La Canadian Solar si arrende alla superiorità dei meneghini sotto le plance e alla scarsa mira nei tiri liberi, meditando già il riscatto in occasione dei quarti di finale di Coppa Italia

Milano usa la forza per interrompere l’imbattibilità casalinga della Virtus e sbanca un’Unipol Arena attorno alla quale si era lavorato fin dalla mattina per far disputare la superclassica fra le V nere e le scarpette rosse.
Passa con merito la squadra di Sergio Scariolo, più fresca e lucida nell’equilibrato finale di gara, chiuso con un margine di vantaggio fin troppo punitivo per una Canadian Solar che, per 35 minuti abbondanti, se l’era giocata orgogliosamente alla pari.
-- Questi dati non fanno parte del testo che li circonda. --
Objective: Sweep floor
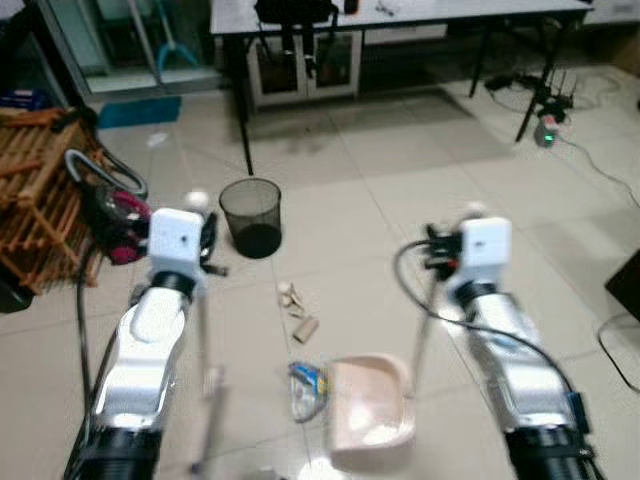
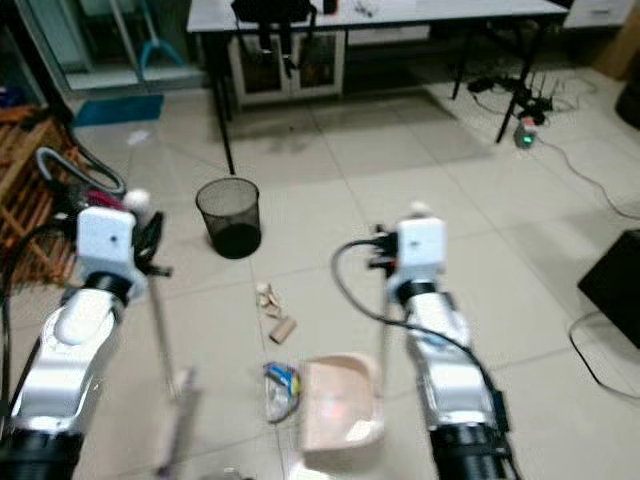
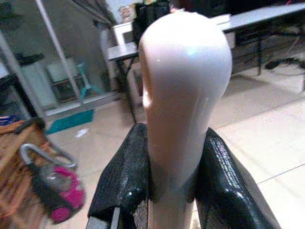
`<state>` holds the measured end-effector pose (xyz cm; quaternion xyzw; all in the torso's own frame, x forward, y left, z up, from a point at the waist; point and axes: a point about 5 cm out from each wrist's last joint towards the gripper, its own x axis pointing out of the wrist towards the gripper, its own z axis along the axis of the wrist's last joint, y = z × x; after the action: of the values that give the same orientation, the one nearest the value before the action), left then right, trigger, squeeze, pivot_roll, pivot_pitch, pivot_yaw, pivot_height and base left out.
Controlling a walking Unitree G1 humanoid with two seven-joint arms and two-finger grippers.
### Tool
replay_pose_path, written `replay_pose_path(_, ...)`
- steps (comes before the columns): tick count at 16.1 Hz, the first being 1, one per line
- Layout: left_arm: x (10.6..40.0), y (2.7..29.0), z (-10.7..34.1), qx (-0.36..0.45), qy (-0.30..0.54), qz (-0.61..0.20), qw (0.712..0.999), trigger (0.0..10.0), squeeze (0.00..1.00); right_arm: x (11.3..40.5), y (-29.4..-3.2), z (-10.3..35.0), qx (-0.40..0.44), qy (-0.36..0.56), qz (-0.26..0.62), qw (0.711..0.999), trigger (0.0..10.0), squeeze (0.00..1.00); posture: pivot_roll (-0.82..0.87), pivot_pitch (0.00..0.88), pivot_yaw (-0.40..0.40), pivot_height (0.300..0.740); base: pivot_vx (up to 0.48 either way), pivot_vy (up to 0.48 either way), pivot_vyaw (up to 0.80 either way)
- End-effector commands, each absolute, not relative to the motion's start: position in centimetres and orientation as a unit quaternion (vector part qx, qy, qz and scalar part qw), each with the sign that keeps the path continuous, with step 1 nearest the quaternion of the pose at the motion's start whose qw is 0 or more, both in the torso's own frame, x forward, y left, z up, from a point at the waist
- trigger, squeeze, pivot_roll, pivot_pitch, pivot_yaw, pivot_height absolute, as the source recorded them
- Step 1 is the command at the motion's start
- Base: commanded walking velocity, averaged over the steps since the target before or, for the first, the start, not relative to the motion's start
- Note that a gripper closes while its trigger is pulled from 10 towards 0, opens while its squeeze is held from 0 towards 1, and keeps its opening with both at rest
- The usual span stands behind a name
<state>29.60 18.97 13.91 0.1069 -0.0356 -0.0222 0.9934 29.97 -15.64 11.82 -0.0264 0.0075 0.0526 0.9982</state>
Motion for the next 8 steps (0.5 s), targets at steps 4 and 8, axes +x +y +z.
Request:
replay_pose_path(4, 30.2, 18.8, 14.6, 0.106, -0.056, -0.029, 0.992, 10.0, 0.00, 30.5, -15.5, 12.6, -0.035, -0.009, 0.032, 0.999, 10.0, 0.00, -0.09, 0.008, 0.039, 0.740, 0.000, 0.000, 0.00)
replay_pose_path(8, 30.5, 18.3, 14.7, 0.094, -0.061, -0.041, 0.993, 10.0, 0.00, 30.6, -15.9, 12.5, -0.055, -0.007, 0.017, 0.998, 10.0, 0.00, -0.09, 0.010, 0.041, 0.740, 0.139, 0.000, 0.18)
Troppo lunghe le rotazioni per l’ex coach di Fortitudo e (fugacemente) Virtus, troppa sostanza sotto le plance, grazie alla coppia Fotsis-Bourossis che riscatta la dèbacle europea di Kazan e al tiro, ritrovato, di un Nicholas sempre troppo alterno ma capace di piazzare un paio di stoccate decisive.
La Virtus gioca troppo ad intermittenza e non basta la partenza lanciata, sul 15-8, grazie alle folate del duo Gigli-Poeta, per arginare il rientro dei meneghini.
E’ l’immediato controbreak ospite di 19-4 a ribaltare le sorti di un match che porta Milano nuovamente al secondo posto in classifica, in virtù del 2-0 negli scontri diretti coi bolognesi e del turno di riposo osservato dalla Scavolini.
Male, anzi malissimo nei tiri liberi (solo 6/15) e superata nella lotta sotto i tabelloni nonostante le 11 carambole catturate dal solito Sanikidze, alla Virtus resta il rammarico per qualche occasione di troppo gettata alle ortiche nel momento dell’aggancio ad inizio terzo quarto, quando si era sul 44 pari.
Sagace e decisiva, poi, la mossa tattica di Scariolo, che ricorrendo alla zona fronte pari riesce ad isolare un Douglas Roberts ancora impeccabile al tiro (8/11 complessivo dal campo) ma limitato nelle sue serpentine contro il muro milanese pronto a respingerlo sulla linea di fondo.
E come in tutti i big match che si rispettino, sarà uno dei protagonisti meno attesi e sin lì poco incisivi a deciderla. Gli 11 punti pressochè consecutivi di Bremer scavano il solco finale e la tripla di Nicholas sigilla l’80-68 , che non scalfisce minimamente, però, il desiderio degli 8000 di Casalecchio di applaudire i propri beniamini, sconfitti da una squadra, per l’occasione, semplicemente più forte.
Fra 10 giorni, chissà, tutto potrà essere nuovamente capovolto: la Virtus già medita la vendetta, da consumarsi in occasione dei quarti di finale di Coppa Italia.
Magari aggiustando la mira dalla linea dei 5,20 m. e confidando in un Lang quantomeno non dannoso.